Emma joined us at the age of 16, having suffered exploitation at the hands of a criminal gang.
Emma could not consider her future beyond the chaotic and traumatic experiences she had lived through on a daily basis.
Emma’s only relationships had involved manipulation and abuse, and therefore she needed intensive support to understand how to form positive relationships. Emma had missed out on some of the key building blocks in a child’s life, such as how to manage her health and her emotions and how to establish positive daily routines. We therefore patiently helped Emma to develop her personal and social skills and to develop her self-esteem.
With this intensive support, Emma began to thrive. Despite not attending school before coming to us, she was able to attend a local college and to begin a training course. She developed friendships in the community and began to feel a sense of belonging in the local area. She found some happiness and stability for the first time, and was able to start making plans for her future.
We helped Emma to assess what she really wanted to do when she moved on from us, and where she felt at home. As she wanted to stay in the local area, and she was ready for semi-independent living, we reached out to a local project that we knew would be able to provide Emma with the flexible and supportive environment that she needed. Working together with Emma’s Local Authority, we arranged for her to visit the project and to meet the director. Emma knew right away that she had found somewhere to call home. Emma moved on from us after a year into this project, where she remains happy and successful. Emma has now finished college, is in employment and has fully integrated into the community which she chose as her home.
Emma’s Local Authority were so pleased with the progress that Emma had made that they subsequently referred Emma’s younger brother, Mark, to us. Mark joined us at the end of last year, having been unsettled and unhappy in his previous home. Mark had been absent from education for several months and had been frequently missing from home. However, after a very short time with us he had transformed, from a confused and scared young man to a child who appreciated and enjoyed every opportunity he was offered. Mark began attending education full time and was able to quickly move from a 2 to 1 care to 1 to 1 care. Mark particularly enjoyed our outdoor activity programme, especially hiking up our local hills and mountains. He loved this so much that he even took it upon himself to make plans to walk the height of Mount Everest.
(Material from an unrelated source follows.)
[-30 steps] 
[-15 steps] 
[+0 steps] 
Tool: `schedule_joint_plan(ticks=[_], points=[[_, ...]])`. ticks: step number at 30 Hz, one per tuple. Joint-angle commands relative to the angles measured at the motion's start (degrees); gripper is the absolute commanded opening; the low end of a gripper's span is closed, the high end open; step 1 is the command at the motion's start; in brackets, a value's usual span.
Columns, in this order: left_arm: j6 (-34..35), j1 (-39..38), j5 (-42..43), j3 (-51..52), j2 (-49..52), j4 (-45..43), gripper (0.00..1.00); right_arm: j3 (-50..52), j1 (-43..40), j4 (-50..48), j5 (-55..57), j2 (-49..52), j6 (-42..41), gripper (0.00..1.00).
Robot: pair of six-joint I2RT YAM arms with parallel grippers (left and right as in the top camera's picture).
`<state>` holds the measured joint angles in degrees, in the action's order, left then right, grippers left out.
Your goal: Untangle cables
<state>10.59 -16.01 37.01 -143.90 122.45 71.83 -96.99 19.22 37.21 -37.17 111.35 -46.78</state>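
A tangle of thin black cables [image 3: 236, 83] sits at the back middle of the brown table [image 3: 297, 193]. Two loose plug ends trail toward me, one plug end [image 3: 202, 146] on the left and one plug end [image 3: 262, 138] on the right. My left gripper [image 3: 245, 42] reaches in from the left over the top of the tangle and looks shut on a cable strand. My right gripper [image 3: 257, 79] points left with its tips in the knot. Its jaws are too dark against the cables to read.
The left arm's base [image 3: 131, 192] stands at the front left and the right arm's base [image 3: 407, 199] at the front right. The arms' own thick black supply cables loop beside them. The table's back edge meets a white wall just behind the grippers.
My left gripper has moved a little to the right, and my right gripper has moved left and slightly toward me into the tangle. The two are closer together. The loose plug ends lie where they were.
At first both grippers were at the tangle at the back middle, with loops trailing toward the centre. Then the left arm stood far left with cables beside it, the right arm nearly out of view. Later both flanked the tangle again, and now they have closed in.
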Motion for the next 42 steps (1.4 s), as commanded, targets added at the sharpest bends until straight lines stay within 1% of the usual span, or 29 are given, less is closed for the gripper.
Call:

We believe that Mark thrived in our care because he had been given the environment and support to be a little boy again. From a chaotic, uncertain and dangerous background, he was now able to relax, play and explore the world around him.
We were also able to help Mark and Emma to maintain contact and to develop their relationship, creating a small family unit in their new community. Both Emma and Mark now feel that they are no longer alone and finally have a place to call home.